Answer with a bare number: the count of lines in the records below that have the word "camera".

• _Record set_
════════

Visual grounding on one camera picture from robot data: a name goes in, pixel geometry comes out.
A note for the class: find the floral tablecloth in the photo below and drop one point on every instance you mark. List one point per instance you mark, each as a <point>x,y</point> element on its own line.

════════

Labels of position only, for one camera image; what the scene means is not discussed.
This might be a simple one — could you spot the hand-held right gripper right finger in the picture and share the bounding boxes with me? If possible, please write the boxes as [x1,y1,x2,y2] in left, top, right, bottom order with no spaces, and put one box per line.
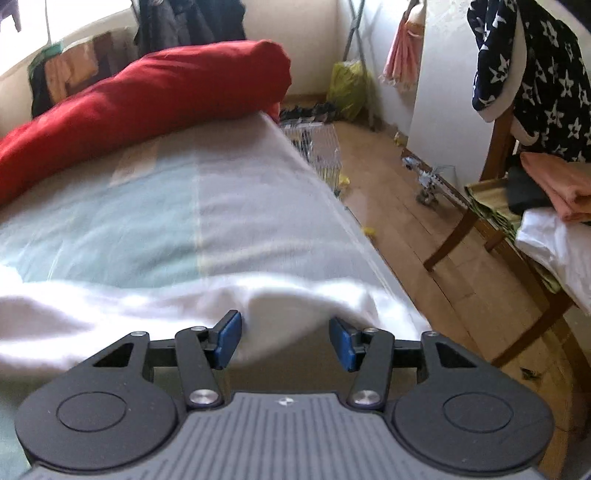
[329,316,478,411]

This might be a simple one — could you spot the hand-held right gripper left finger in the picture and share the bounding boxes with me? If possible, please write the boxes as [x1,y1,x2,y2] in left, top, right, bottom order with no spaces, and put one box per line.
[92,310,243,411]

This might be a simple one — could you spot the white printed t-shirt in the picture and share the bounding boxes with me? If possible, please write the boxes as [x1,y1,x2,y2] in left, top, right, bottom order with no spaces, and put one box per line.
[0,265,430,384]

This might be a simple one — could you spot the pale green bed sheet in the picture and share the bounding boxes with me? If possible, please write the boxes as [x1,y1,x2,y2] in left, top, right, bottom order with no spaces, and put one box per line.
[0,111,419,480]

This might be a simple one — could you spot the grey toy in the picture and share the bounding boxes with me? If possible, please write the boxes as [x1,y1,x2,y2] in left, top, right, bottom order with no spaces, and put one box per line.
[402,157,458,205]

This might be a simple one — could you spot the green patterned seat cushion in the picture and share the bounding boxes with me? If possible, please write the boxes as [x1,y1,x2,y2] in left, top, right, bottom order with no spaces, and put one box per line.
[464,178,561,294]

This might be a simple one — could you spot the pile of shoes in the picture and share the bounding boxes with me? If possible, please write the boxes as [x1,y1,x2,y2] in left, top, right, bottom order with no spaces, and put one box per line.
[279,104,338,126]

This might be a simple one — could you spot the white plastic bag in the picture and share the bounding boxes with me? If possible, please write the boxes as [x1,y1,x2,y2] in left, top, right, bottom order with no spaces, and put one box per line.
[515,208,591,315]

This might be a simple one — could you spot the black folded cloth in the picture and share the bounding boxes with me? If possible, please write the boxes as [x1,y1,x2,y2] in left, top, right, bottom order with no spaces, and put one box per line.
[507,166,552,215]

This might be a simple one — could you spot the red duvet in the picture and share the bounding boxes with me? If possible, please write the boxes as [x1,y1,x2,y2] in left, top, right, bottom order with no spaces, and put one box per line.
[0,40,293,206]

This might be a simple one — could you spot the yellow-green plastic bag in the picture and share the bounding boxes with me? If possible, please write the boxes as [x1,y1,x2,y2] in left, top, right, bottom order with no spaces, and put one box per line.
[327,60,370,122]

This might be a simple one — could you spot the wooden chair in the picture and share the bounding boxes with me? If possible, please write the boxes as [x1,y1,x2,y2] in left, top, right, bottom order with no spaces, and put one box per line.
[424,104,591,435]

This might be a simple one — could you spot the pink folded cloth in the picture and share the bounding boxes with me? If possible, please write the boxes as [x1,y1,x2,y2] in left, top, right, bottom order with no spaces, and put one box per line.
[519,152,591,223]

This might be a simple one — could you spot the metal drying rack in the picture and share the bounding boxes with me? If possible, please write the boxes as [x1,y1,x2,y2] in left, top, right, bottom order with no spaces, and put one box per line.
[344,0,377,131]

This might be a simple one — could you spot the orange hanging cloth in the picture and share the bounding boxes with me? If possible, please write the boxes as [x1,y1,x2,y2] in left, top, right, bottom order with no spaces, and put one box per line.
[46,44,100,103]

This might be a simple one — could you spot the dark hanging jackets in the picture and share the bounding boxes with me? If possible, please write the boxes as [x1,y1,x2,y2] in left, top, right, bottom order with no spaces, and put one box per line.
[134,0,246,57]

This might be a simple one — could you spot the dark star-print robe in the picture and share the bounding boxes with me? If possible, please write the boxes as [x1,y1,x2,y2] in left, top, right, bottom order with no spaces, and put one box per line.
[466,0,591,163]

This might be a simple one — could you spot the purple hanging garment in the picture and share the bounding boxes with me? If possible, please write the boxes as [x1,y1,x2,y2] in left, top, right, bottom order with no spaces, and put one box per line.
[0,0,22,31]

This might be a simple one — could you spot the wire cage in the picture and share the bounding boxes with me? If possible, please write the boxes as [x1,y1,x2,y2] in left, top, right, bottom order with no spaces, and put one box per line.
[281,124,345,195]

════════

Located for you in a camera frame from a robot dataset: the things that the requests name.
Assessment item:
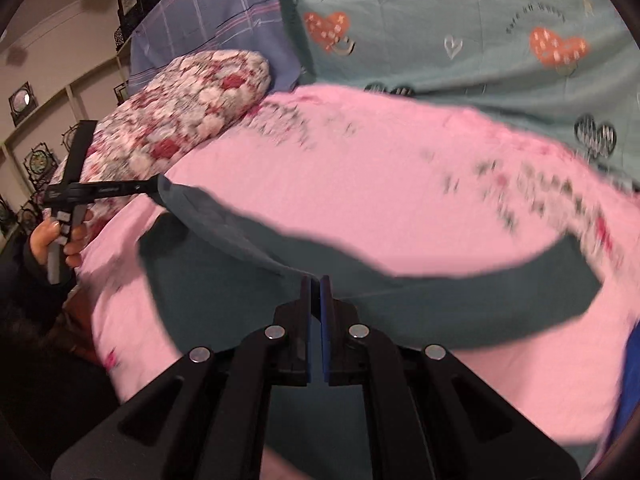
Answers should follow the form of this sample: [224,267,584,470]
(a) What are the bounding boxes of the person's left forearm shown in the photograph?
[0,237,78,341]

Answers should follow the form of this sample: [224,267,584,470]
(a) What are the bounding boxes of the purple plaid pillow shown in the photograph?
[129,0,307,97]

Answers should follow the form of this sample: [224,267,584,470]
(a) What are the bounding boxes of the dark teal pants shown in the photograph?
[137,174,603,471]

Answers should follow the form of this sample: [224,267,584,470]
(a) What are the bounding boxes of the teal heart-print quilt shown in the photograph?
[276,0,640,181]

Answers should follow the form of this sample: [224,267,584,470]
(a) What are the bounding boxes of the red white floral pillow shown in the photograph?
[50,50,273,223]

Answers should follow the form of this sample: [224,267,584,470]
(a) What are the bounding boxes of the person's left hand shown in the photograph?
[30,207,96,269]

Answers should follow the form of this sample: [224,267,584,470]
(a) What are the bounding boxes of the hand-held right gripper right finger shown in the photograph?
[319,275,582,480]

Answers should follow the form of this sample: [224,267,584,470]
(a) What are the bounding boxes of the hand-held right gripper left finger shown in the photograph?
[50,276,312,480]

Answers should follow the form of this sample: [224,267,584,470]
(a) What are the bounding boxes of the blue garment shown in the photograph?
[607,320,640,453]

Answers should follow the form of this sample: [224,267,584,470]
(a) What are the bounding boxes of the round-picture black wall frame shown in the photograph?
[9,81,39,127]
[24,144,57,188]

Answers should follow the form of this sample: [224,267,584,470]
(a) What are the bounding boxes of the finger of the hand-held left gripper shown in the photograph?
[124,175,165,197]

════════

• _Worked solution_
3